I could see stars. Each night we took a stroll on the beach, if only for a few minutes. The air was crisp. I don’t remember the last time I was on the beach and it was quiet and I felt so peaceful.
The plan was to wake up at 7:00 for the yoga session. It didn’t happen. Only one of us managed. But we did end up going to a hidden beach. It was a piece of paradise with lots of trash all over it. The water was a perfect mix between waves and calm, sunny but not scorching hot. It was beautiful. We were the only people on the beach for most of the day. We played sat, did fun headstands, played Frisbee in the water. I couldn’t imagine a better beach time. I made my friends clean up the beach, at least the part facing the water would be free of trash. We did that and then went to hang at an abandoned house. I guess the words were, I did a bad thing. We snooped in the windows, and then, we jumped in an open window. It was a beautiful, yet kind of creepy. We later learned after getting yelled at that a woman died in there. The pictures explain the serene abandonment of the house.

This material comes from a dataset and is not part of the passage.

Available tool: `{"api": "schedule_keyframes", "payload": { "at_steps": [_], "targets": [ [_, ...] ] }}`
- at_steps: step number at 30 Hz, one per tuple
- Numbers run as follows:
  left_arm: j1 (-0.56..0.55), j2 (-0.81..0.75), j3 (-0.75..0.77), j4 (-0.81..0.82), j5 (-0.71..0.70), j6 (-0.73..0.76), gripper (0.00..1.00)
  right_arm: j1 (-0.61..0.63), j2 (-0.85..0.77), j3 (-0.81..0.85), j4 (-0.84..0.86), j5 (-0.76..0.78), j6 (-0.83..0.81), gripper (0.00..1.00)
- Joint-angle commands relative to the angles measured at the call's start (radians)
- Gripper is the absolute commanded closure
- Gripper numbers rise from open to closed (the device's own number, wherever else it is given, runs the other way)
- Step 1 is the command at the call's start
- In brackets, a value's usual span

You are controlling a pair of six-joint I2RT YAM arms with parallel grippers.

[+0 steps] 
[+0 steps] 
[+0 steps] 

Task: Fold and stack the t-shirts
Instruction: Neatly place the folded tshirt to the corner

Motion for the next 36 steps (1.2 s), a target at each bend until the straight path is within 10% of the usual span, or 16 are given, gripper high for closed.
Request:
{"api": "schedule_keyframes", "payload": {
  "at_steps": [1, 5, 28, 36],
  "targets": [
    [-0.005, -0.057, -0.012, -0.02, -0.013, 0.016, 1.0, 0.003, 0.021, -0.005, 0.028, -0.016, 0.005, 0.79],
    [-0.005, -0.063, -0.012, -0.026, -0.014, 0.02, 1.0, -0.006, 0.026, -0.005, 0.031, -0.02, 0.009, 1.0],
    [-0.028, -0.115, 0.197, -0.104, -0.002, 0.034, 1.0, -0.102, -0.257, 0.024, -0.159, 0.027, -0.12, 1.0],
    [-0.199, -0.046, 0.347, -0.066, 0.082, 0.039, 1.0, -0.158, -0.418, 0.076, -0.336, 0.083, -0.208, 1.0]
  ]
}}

Only in India would I find myself stretched across my friends on an oversized hammock meditating with a friend; our breaths in perfect alignment. I’m not sure how long we were “under” but it felt good.

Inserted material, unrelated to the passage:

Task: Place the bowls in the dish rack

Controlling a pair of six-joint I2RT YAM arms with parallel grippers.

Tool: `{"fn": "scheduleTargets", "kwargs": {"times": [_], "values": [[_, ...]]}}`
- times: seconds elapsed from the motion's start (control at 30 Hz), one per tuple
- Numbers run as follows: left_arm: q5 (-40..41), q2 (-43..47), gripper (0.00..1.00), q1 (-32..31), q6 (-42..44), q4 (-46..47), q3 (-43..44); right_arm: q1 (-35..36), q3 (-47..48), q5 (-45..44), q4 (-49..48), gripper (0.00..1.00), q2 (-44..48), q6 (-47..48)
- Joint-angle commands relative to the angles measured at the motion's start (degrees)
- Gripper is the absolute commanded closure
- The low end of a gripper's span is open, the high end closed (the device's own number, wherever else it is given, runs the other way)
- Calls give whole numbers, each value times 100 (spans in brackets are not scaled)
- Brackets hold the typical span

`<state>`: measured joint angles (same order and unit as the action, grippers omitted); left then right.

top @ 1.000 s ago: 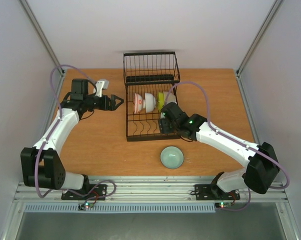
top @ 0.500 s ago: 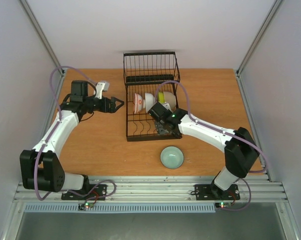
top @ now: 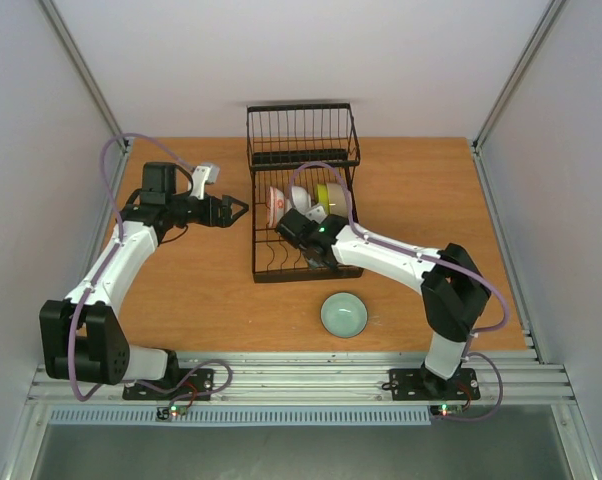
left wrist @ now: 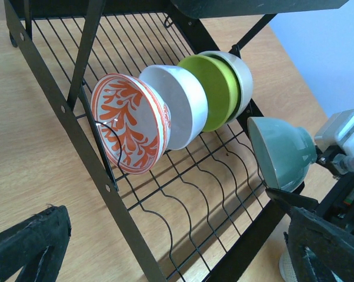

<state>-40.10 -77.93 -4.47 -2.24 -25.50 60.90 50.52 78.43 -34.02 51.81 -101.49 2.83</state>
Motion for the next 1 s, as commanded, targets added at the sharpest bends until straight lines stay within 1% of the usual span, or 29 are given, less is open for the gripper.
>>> {"fn": "scheduleTargets", "kwargs": {"times": [0.0, 0.27, 0.43, 0.6, 0.7, 0.77, 0.87, 0.97], "values": [[-60, 46, 1, 16, 127, 147, -36, 83, 348, -471, 441, 99, -145, -130], [-95, -19, 1, 16, 136, 115, 0, 125, 427, -393, 864, 99, -312, -274], [-142, -45, 1, 16, 154, 58, 34, 125, 601, -378, 1043, 97, -683, -502], [-148, 16, 1, 16, 180, 33, 20, 125, 666, -225, 1015, 97, -968, -494], [-148, 52, 1, 16, 189, 38, 5, 116, 664, -195, 980, 95, -1049, -502], [-148, 56, 1, 16, 195, 45, 0, 118, 673, -202, 964, 91, -1099, -509], [-156, 48, 1, 16, 198, 44, 0, 116, 688, -186, 924, 78, -1161, -516], [-152, 41, 1, 16, 198, 46, 0, 116, 736, -112, 858, 61, -1256, -495]]}}
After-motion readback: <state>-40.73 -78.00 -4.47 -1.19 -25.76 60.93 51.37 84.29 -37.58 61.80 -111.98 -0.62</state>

We tried the next resto-shack on the beach. We entertained ourselves with an unseen sunset (due to smog?) and cards. I tried explaining Rummy 500 (a slight variation to the regular rummy) but was quite unsuccessful. The hot chocolate was really yummy.
The rest of the night was spent watching a rock band at Art Escape (where we stayed, not sure I mentioned that before) and hanging out. It was peaceful and rock-ful.
Breakfast was accompanied by beach games on Saturday. I made pancakes, American style, using the kitchen. There were many helping hands, many inquisitive eyes. After eating, we played football (soccer) and ran in and out of the water. Rehan, a kid who lives in one of the shacks on the resort with his parents (age 10?) joined us. We buried Vineet in the sand and we were ridiculous. We shaped up for the Saturday night market and Rehan joined us. The Saturday Night Market has everyone from everywhere. I’m unsure how many languages I heard spoken. I’m not sure how many different kinds of faces I saw. It was like walking around the west village on a night where all the interesting people are out. I was amazed. We had some great ginger lemon tea, a vegan spinach burger, shopped (some more than others) and walked and gawked.
It got super late, we ventured back to the hotel with the intent to sleep, but ended up chucking channa (chick peas) in each others’ mouths and having hookah. In the morning we slowly resigned to leaving. With a last walk on the beach to check out diving clams, digging starfish, and feeling the water in our toes, we reluctantly ventured back into a van for however many hours.